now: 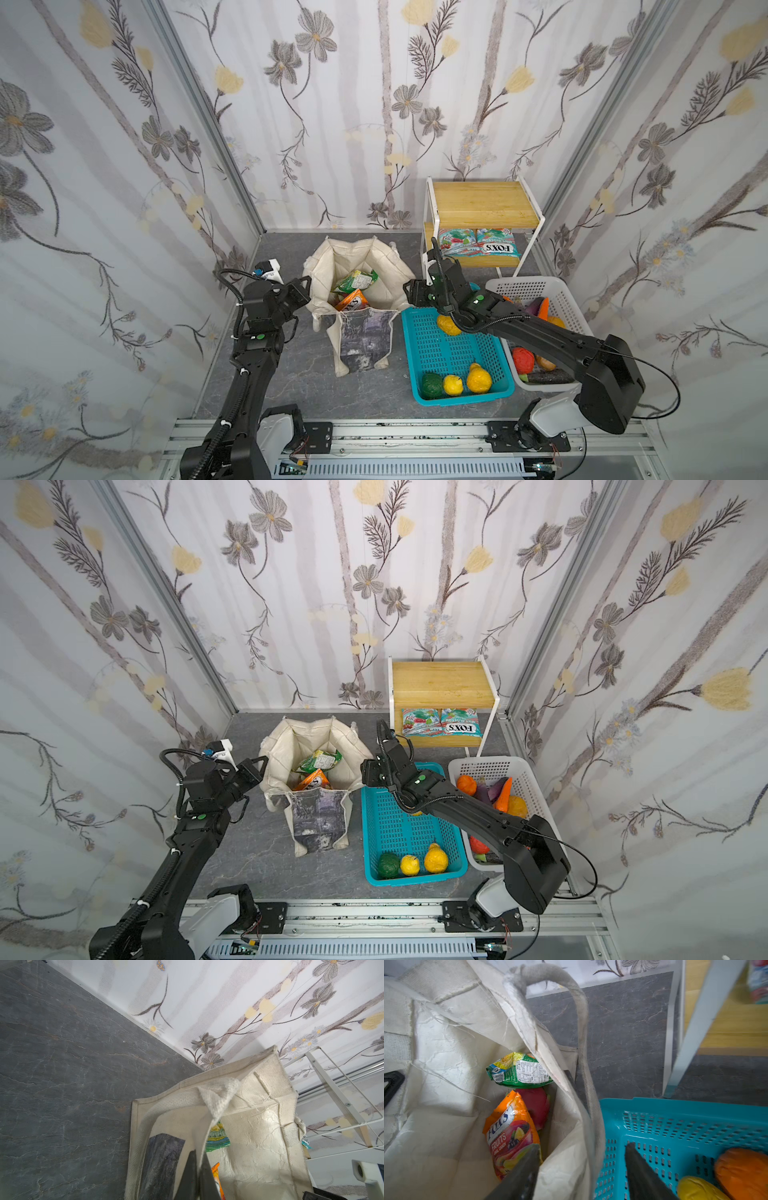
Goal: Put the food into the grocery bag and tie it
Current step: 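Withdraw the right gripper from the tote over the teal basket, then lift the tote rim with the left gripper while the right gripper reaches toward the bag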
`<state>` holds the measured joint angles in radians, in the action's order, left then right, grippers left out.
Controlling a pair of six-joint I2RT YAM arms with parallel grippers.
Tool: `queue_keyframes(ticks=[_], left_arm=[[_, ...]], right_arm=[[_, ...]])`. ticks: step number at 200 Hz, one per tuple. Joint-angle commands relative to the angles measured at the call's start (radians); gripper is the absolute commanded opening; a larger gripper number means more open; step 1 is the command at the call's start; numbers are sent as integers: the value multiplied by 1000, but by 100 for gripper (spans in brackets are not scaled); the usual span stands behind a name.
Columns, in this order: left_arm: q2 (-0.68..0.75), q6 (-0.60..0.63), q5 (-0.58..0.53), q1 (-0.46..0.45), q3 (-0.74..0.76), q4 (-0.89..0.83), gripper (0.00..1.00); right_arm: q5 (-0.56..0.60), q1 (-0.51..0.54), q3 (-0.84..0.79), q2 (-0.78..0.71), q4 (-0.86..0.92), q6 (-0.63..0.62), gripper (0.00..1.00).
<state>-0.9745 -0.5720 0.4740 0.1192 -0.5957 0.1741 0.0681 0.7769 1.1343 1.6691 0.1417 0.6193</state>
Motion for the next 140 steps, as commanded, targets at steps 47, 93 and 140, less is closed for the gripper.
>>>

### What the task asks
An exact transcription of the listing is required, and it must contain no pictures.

### Your response
now: 
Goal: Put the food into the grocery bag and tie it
Current step: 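Withdraw the right gripper from the tote over the teal basket, then lift the tote rim with the left gripper while the right gripper reaches toward the bag
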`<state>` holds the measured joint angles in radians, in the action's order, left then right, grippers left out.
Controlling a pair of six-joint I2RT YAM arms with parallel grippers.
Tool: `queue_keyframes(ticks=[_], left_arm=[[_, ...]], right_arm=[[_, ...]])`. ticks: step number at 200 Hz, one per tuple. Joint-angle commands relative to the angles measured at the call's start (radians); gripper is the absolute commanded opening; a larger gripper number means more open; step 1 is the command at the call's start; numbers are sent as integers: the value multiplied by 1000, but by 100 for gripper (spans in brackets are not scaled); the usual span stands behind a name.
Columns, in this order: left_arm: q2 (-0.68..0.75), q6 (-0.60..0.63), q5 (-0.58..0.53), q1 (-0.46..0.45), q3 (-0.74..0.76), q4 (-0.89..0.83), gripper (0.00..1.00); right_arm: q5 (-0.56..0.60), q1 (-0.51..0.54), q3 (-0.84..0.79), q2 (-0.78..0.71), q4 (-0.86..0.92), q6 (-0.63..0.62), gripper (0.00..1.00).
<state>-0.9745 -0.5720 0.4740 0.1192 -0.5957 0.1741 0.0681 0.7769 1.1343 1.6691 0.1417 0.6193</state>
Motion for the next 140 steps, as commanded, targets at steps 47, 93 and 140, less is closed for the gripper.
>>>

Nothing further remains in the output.